Investment Strategy: Developing multi-unit dwellings

  • Posted by: Redom Syed

Advanced Investment Strategy: Developing multi-unit dwellings

As property investors build wealth and experience in property, seeking to develop property is an attractive way to accelerate returns.  This is particularly common after Australia’s latest property boom, with Australia’s Rich List featuring several property developers.

Early stage property developers usually begin by developing small.  This type of developing usually involves constructing;

  • Duplex’s – usually done with project home builders and simpler to develop. The development process is often handled by builders which makes this like standard house builds.
  • Townhouses/Villas – usually custom projects with specific designs tailored to individual development sites. This typically requires property investors to get involved in the process of designing, team management, etc.
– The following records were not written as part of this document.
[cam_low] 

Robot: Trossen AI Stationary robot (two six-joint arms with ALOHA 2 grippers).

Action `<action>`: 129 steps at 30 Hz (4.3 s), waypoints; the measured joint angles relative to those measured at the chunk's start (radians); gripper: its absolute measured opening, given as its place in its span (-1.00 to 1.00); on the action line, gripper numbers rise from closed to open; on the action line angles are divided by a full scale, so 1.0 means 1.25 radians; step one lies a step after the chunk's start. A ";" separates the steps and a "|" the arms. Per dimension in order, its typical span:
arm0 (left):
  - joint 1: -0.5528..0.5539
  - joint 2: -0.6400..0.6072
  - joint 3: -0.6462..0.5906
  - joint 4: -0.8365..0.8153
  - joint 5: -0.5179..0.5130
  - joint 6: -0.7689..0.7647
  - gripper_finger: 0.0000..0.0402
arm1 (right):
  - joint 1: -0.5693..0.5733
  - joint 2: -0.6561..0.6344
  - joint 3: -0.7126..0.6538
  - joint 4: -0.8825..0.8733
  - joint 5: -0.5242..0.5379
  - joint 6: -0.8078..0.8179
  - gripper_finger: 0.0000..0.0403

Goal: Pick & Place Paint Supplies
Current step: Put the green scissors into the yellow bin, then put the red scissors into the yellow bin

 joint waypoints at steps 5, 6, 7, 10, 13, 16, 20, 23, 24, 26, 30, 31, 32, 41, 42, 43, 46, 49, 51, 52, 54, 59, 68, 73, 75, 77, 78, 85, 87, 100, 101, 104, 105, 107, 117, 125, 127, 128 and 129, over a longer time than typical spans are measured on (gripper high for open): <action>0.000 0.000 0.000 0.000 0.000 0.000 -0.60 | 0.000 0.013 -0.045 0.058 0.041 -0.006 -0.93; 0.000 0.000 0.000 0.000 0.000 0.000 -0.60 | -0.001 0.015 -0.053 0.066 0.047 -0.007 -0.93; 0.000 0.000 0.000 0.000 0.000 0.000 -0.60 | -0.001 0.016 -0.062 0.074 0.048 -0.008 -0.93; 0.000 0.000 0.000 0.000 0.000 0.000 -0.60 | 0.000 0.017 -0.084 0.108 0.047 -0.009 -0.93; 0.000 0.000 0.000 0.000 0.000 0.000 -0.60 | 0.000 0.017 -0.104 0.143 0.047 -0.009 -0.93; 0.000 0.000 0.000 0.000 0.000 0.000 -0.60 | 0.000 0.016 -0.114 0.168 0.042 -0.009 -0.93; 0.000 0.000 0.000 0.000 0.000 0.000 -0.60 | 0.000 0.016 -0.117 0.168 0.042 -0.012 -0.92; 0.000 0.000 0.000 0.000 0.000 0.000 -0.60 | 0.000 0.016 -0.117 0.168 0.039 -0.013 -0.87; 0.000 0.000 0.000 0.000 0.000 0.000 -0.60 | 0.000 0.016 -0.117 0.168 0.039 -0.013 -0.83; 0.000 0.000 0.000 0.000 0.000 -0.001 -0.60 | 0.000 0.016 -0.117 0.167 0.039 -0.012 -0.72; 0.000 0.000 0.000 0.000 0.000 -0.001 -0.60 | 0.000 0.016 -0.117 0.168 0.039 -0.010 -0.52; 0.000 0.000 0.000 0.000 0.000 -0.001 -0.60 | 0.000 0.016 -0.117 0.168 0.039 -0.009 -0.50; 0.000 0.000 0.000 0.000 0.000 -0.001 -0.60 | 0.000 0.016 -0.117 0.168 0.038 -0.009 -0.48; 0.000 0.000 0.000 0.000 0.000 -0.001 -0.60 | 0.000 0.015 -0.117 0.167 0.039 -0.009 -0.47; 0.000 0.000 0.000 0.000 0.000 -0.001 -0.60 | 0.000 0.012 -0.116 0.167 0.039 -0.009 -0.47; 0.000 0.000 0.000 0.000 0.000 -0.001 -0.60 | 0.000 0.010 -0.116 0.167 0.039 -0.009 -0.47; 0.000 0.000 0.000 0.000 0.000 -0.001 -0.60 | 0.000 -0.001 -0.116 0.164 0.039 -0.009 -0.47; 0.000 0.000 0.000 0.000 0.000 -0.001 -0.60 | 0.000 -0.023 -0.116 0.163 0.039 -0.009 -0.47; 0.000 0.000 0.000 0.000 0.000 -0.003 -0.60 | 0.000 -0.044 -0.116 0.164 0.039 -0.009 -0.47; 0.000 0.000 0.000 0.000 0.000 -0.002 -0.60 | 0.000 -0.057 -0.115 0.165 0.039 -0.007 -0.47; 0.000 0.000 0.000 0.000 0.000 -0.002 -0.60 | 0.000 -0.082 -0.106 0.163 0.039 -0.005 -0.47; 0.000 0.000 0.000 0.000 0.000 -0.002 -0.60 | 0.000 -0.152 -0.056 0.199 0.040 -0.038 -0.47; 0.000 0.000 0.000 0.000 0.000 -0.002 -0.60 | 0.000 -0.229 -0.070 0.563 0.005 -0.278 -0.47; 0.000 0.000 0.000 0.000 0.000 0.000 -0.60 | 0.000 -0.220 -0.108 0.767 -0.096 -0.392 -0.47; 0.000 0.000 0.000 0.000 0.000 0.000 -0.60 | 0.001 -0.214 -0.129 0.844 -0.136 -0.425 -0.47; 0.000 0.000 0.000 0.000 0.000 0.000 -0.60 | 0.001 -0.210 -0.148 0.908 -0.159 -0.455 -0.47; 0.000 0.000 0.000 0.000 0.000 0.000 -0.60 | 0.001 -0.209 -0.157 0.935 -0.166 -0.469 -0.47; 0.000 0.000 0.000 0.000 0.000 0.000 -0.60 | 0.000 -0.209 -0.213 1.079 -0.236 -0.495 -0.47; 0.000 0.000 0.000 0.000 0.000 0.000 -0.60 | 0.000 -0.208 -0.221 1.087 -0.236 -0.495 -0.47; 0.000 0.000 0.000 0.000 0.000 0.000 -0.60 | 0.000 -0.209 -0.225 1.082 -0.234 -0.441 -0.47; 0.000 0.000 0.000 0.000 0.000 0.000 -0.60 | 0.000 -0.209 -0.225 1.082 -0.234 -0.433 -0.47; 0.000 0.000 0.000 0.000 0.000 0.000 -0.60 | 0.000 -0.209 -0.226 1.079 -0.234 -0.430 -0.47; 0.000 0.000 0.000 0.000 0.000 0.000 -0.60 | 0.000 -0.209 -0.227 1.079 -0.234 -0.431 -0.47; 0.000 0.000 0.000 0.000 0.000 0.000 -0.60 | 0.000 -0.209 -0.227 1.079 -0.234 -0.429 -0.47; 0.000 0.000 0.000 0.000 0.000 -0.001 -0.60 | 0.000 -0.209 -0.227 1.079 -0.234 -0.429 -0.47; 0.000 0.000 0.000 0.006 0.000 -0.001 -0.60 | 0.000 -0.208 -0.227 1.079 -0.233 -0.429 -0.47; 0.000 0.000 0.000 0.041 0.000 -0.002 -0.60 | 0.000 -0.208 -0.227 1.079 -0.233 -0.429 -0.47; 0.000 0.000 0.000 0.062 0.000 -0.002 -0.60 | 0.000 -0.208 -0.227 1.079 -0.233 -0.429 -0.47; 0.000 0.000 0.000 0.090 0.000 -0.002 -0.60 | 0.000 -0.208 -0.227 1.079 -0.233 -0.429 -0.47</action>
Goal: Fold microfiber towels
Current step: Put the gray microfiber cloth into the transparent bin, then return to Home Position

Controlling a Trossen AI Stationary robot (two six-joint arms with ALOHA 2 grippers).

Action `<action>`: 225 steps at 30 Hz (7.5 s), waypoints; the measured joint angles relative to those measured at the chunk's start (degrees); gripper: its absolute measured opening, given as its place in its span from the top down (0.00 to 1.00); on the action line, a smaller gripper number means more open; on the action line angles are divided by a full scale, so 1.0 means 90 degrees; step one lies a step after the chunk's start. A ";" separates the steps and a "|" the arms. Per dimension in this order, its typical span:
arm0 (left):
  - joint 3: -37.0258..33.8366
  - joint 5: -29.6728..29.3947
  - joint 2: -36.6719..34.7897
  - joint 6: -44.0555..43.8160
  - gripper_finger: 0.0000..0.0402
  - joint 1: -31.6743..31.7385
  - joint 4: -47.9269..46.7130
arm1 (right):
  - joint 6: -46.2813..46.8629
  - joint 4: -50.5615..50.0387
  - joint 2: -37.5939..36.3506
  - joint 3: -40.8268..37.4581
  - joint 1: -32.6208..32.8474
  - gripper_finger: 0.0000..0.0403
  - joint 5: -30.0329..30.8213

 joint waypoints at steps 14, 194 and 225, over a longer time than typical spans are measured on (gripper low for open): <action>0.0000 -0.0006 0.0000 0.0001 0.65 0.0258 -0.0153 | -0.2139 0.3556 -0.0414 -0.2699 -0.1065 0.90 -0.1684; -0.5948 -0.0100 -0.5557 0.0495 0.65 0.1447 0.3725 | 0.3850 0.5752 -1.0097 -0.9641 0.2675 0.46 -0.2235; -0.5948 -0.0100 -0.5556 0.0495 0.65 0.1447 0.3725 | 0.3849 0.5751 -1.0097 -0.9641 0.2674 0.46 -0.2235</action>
Property developers usually start with smaller developments like these first and then work their way towards bigger projects over time.  The profits from these projects are used to form the capital for larger projects over time. 

Why is it attractive:

  • Offers scope for large returns to equity. Usually property developers work on a 20% development premium as a minimum return on investment.  This means for a development cost of $2million, developers will be seeking to earn a $400,000 gross return before taxes.
  • Access to leverage. Lenders will fund most the project cost, offering you scope to access debt to complete these projects.

Why is this unattractive:

  • Capital required: This type of investing usually requires large amounts of capital, hence its usually done by advanced property investors.
  • Risk: The market may turn while investing, making it difficult to sell your product. It may be worth having exit strategies in place in case this happens.  For example, turning the dwellings into rental investments may help buffer against market related risks.
  • Complexity: Most development sites differ from each other and there is a myriad of things that can go wrong.  For example, neighbours from the council may object, cost overruns, etc.